### WORK ITEM
Return the data that follows exactly, with each line intact.
——————
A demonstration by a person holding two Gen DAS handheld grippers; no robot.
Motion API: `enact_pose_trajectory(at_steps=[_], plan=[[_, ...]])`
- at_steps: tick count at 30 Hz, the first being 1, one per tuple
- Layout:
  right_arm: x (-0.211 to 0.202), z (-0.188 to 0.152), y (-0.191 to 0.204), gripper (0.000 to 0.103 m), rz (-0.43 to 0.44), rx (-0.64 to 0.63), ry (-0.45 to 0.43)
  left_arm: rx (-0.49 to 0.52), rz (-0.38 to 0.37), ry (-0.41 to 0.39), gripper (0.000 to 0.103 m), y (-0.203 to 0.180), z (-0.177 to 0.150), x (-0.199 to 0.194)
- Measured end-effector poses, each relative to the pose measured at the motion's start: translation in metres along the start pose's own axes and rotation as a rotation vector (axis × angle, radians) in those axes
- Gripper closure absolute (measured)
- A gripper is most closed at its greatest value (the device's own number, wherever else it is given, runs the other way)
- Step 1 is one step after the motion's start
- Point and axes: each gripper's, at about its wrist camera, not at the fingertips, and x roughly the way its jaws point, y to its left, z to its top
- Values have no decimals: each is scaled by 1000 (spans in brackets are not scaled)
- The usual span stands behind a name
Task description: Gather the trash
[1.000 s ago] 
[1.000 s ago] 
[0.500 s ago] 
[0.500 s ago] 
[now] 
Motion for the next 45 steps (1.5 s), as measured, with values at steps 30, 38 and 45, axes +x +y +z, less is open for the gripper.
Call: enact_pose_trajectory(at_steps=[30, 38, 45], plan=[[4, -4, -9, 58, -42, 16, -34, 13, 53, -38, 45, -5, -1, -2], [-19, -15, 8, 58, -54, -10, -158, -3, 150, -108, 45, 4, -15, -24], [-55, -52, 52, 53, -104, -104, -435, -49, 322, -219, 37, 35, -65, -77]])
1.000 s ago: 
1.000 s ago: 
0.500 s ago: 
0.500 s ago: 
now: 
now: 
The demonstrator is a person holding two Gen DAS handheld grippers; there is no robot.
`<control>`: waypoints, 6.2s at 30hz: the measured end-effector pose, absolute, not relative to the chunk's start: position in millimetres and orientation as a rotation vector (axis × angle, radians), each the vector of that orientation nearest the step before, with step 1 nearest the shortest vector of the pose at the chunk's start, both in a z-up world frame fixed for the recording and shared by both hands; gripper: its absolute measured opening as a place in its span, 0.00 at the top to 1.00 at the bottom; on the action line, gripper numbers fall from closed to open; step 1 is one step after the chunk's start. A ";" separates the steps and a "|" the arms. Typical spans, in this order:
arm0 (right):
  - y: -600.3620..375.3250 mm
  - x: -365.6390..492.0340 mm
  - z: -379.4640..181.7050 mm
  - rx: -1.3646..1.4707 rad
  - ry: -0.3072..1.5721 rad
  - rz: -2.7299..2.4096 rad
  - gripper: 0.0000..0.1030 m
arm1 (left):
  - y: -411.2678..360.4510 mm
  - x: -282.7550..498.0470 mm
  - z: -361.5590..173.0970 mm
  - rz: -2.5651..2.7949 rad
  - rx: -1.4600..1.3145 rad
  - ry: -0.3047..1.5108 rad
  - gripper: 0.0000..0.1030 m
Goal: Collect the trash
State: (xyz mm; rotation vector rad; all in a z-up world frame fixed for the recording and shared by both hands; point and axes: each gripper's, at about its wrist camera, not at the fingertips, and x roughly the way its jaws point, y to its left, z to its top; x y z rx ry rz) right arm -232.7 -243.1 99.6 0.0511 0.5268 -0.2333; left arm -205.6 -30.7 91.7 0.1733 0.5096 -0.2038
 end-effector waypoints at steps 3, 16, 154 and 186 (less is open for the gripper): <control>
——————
### WORKED SOLUTION
A demonstration by a person holding two Gen DAS handheld grippers; no robot.
Motion API: `enact_pose_trajectory(at_steps=[_], plan=[[_, ...]])`
- at_steps: tick count at 30 Hz, the first being 1, one per tuple
- Layout:
  right_arm: x (-0.211 to 0.202), z (-0.188 to 0.152), y (-0.191 to 0.204), gripper (0.000 to 0.103 m), rz (-0.43 to 0.44), rx (-0.64 to 0.63), ry (-0.45 to 0.43)
  left_arm: rx (-0.49 to 0.52), rz (-0.38 to 0.37), ry (-0.41 to 0.39), gripper (0.000 to 0.103 m), y (-0.203 to 0.180), z (-0.177 to 0.150), x (-0.199 to 0.194)
- Measured end-effector poses, each relative to the pose measured at the motion's start: translation in metres along the start pose's own axes and rotation as a rotation vector (axis × angle, radians) in those axes
- Gripper closure absolute (measured)
- A gripper is most closed at its greatest value (the device's own number, wherever else it is given, runs the other way)
- Step 1 is one step after the motion's start
- Point and axes: each gripper's, at about its wrist camera, not at the fingertips, and x roughly the way its jaws point, y to its left, z to its top
- Values have no decimals: each is scaled by 1000 (spans in brackets are not scaled)
- The usual span stands behind a name
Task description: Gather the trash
[1.000 s ago] 
[1.000 s ago] 
[0.500 s ago] 
[0.500 s ago] 
[now] 
Motion for the next 45 steps (1.5 s), as measured, with values at steps 30, 38 and 45, axes +x +y +z, less is open for the gripper.
Call: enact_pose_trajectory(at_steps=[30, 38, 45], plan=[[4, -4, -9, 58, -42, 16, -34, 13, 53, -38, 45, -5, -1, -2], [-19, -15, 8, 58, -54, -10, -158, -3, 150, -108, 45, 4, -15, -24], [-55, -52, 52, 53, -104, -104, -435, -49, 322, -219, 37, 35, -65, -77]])
1.000 s ago: 
1.000 s ago: 
0.500 s ago: 
0.500 s ago: 
now: 
now: 
The demonstrator is a person holding two Gen DAS handheld grippers; there is no robot.
`<control>`: waypoints, 6.2s at 30hz: the measured end-effector pose, absolute, not relative to the chunk's start: position in millimetres and orientation as a rotation vector (axis × angle, radians), each the vector of that orientation nearest the step before, with step 1 nearest the shortest vector of the pose at the chunk's start, both in a z-up world frame fixed for the recording and shared by both hands; gripper: its absolute measured opening as a place in its span, 0.00 at the top to 1.00 at the bottom; on the action line, gripper numbers fall from closed to open; step 1 is one step after the chunk's start. A ";" separates the steps and a "|" the arms. Typical spans, in this order:
arm0 (right):
  - y: -600.3620..375.3250 mm
  - x: -365.6390..492.0340 mm
  - z: -379.4640..181.7050 mm
  - rx: -1.3646..1.4707 rad
  - ry: -0.3072..1.5721 rad
  - rz: -2.7299..2.4096 rad
  - gripper: 0.0000..0.1030 m
arm1 (left):
  - y: -411.2678..360.4510 mm
  - x: -282.7550..498.0470 mm
  - z: -361.5590..173.0970 mm
  - rz: -2.5651..2.7949 rad
  - rx: -1.4600..1.3145 rad
  - ry: -0.3047..1.5108 rad
  - gripper: 0.0000..0.1030 m
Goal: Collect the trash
State: (xyz mm; rotation vector rad; all in a z-up world frame fixed for the recording and shared by both hands; point and axes: each gripper's, at about its wrist camera, not at the fingertips, and x roughly the way its jaws point, y to its left, z to its top; x y z rx ry rz) right arm -232.7 -243.1 99.6 0.0511 0.5268 -0.2333; left arm -205.6 -30.7 91.7 0.1733 0.5096 -0.2038
 end-effector waypoints at steps 3, 16, 154 and 186 (less is open for the gripper): <control>

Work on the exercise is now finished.